Zisk also asserts that she was pegged for termination due to her vocal opposition to the school’s proposed sale to InfiLaw System, a for-profit chain. The plan was widely opposed by the faculty and voted down by state regulators.

The terminations came just one week after Zisk and a majority of faculty members signed an open letter in Charleston's The Post and Courier linking the school’s decline to InfiLaw’s continued interest and other management decisions.

“What happened?” the faculty members wrote. “InfiLaw arrived. … Questioning this sale is certainly not in any faculty member’s best personal interest. As one Charlestonian quipped, we sure aren’t earning any ‘gold stars’ from the InfiLaw folks. But this cause has been too important for us to stand aside.”

Late last month, the law school filed a response to Zisk’s suit, opposing her request for an injunction against her immediate termination. The school denies Zisk’s claim that she was targeted for her opposition to the InfiLaw sale, saying that some colleagues who signed on to the open letter retained their jobs.
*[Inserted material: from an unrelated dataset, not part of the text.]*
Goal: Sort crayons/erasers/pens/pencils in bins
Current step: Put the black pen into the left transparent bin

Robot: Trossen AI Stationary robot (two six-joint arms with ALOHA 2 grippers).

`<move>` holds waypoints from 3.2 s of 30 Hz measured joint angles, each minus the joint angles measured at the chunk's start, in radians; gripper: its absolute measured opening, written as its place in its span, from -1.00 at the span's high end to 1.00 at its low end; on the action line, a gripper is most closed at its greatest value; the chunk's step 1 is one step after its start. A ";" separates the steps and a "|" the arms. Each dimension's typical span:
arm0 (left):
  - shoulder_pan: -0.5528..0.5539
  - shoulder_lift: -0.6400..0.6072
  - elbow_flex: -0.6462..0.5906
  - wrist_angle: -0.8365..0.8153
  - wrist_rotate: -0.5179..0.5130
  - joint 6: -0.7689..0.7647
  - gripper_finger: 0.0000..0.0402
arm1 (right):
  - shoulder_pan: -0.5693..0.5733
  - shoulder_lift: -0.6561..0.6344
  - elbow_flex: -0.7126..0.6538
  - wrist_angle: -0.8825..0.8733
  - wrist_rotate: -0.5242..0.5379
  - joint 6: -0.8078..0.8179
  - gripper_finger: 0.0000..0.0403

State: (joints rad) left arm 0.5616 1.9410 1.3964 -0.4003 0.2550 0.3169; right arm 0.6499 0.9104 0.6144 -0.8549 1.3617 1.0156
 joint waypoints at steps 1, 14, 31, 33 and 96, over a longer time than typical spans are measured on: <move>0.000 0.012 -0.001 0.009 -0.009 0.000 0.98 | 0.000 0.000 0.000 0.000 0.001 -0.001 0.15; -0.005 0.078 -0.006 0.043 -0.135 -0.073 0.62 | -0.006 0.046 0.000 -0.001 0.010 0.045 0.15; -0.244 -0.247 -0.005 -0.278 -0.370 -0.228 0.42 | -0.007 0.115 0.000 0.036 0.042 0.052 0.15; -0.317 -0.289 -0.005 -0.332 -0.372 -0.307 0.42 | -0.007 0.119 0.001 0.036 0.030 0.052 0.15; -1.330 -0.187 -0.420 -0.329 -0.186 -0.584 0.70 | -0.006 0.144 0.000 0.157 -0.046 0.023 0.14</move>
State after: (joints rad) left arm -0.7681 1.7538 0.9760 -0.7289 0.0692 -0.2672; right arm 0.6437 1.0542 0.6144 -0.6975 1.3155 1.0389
But that wasn’t enough to persuade the court. Zisk’s lawyer, Capers G. Barr III, told The Wall Street Journal that Judge R. Markley Dennis Jr. of Charleston County has indicated in writing to both parties that he’ll sign off on the injunction.

Dennis's law clerk, Lindsey Coffey, confirmed that report, saying that via email that the judge was expected to sign the injunction Thursday. (Note: This story has been updated to include a comment from Dennis's office.)

Zisk could be back teaching this year.

“It’s not about money for Professor Zisk,” Barr told The Post and Courier in a separate interview. “It’s all about her being restored to her status as a tenured professor.”

Barr did not immediately respond to a request for comment. Andy Brack, a spokesman for the law school, confirmed that it terminated seven professors last year but said it doesn’t comment on pending litigation.